§ **Task brief**
Print verbatim every line starting at the one that contains "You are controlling" and ending at the final line of the records; include both endpoints.

[[ Information given open ]]

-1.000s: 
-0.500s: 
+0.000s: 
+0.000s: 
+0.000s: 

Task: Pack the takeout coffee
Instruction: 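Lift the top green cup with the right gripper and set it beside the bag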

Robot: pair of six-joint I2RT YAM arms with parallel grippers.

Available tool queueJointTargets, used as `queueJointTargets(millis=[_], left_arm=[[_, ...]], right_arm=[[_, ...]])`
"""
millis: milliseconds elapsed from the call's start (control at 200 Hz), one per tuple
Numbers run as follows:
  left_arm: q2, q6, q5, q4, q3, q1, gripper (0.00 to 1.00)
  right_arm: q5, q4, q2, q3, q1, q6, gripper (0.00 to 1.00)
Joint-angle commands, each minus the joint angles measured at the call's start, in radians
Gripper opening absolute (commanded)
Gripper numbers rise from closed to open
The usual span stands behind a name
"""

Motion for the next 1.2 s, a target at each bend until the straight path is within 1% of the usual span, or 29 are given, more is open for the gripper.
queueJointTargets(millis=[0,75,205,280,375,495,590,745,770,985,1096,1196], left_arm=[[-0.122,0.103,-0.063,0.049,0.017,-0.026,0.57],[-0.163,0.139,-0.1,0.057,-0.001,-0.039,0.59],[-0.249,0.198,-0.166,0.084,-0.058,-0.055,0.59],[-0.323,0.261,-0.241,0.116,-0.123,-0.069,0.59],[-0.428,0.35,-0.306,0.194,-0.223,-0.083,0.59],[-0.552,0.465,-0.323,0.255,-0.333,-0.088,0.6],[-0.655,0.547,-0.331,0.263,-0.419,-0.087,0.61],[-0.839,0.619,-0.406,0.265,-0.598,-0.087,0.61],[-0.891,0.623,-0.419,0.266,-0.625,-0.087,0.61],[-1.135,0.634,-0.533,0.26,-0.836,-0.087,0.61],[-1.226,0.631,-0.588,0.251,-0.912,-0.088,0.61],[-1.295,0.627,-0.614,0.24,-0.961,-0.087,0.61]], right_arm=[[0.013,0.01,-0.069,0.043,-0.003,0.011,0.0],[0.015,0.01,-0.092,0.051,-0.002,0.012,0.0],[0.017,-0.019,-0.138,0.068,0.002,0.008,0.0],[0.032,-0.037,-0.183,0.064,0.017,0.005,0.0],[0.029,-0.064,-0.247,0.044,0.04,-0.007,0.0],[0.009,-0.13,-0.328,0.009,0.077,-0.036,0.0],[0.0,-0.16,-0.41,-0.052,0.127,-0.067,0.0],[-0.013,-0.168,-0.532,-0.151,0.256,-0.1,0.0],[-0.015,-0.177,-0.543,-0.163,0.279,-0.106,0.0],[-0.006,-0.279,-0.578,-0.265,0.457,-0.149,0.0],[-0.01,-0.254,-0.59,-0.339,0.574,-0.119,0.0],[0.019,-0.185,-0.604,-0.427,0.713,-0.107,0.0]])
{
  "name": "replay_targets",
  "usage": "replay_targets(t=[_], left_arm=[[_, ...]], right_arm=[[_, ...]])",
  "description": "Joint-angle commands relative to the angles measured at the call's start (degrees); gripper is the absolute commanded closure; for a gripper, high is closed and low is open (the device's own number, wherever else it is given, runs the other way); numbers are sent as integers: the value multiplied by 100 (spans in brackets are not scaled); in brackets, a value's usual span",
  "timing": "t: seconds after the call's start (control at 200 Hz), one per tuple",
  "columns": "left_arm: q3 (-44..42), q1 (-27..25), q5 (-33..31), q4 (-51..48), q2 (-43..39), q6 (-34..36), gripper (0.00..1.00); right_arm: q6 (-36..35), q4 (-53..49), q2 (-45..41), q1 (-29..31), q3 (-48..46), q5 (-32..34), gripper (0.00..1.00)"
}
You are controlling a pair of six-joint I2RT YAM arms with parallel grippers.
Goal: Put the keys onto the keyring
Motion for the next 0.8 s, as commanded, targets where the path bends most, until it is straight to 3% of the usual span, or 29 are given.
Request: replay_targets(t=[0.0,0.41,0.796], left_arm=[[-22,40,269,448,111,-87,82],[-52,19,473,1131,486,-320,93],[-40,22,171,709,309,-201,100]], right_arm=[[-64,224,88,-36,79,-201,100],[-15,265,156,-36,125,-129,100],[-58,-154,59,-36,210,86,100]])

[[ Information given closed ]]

§ **Solution**
You are controlling a pair of six-joint I2RT YAM arms with parallel grippers.
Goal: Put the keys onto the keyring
Motion for the next 0.8 s, as commanded, targets where the path bends most, until it is straight to 3% of the usual span, or 29 are given.
Request: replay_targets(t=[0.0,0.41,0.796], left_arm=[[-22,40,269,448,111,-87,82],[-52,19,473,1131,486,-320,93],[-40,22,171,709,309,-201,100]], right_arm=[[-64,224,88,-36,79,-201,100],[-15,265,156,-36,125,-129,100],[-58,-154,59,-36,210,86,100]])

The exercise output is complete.